After evaporation of the spray liquid, the leaves were placed into a Camag, Reprostar 3 UV chamber where pictures of spray deposits were taken under visual light and under UV light at 366 nm. A Canon EOS 700D digital camera was attached to the UV chamber and used to acquire images the leaves. Pictures taken under visual light were used to subtract the leaf shape from the background. ImageJ software was used to calculate either a) the percentage coverage of the applied spray for sprayed leaves or b) spread area for pipetted drops in mm2.
Method 6: Insecticide Greenhouse Tests
Selected crops were grown under greenhouse conditions in plastic pots containing “peat soil T”. At appropriate crop stage, plants were prepared for the treatments, e.g. by infestation with target pest approximately 2 days prior to treatment (s. table below).

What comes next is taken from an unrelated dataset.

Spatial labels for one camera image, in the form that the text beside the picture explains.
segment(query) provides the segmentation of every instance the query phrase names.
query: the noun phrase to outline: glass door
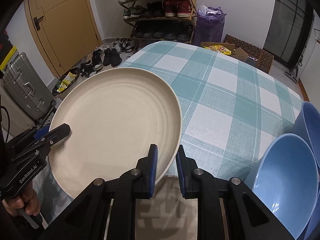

Spray solutions were prepared with different doses of active ingredient directly by dilution of formulations with tap water and addition of appropriate amount of additives in tank mix, where required.
The application was conducted with a tracksprayer onto the upperside of leaves with 300 l/ha or 10 l/ha application volume. Nozzles used: Lechler's TeeJet TP8003E (for 300 l/ha) and Lechler's 652.246 together with a pulse-width-module (PWM) (for 10 l/ha). For each single dose applied, usually 2 to 5 replicates were simultaneously treated.
After treatment, plants were artificially infested, if needed, and kept during test duration in a greenhouse or climate chamber. The efficacy of the treatments was rated after evaluation of mortality (in general, given in %) and/or plant protection (calculated e.g. from feeding damage in comparison to corresponding controls) at different points of time. Only mean values are reported.
Nezara
viridula
Myzus
persicae
Selected crops were grown under greenhouse conditions in plastic pots containing “peat soil T”. At appropriate crop stage, plants were prepared for the treatments, e.g. by infestation with target pest approximately 2 days prior to treatment (table M1).
Spray solutions were prepared with different doses of active ingredient directly by dilution of formulations with tap water and addition of appropriate amount of additives in tank mix, where required.
The application was conducted with tracksprayer onto upperside of leaves with 300 l/ha or 10 l/ha application volume. Nozzles used: Lechler's TeeJet TP8003E (for 300 l/ha) and Lechler's 652.246 together with a pulse-width-module (PWM) (for 10 l/ha). For each single dose applied, usually 2 to 5 replicates were simultaneously treated.
After treatment, plants were artificially infested, if needed, and kept during test duration in a greenhouse or climate chamber. The efficacy of the treatments was rated after evaluation of mortality (in general, given in %) and/or plant protection (calculated e.g. from feeding damage in comparison to corresponding controls) at different points of time. Only mean values are reported.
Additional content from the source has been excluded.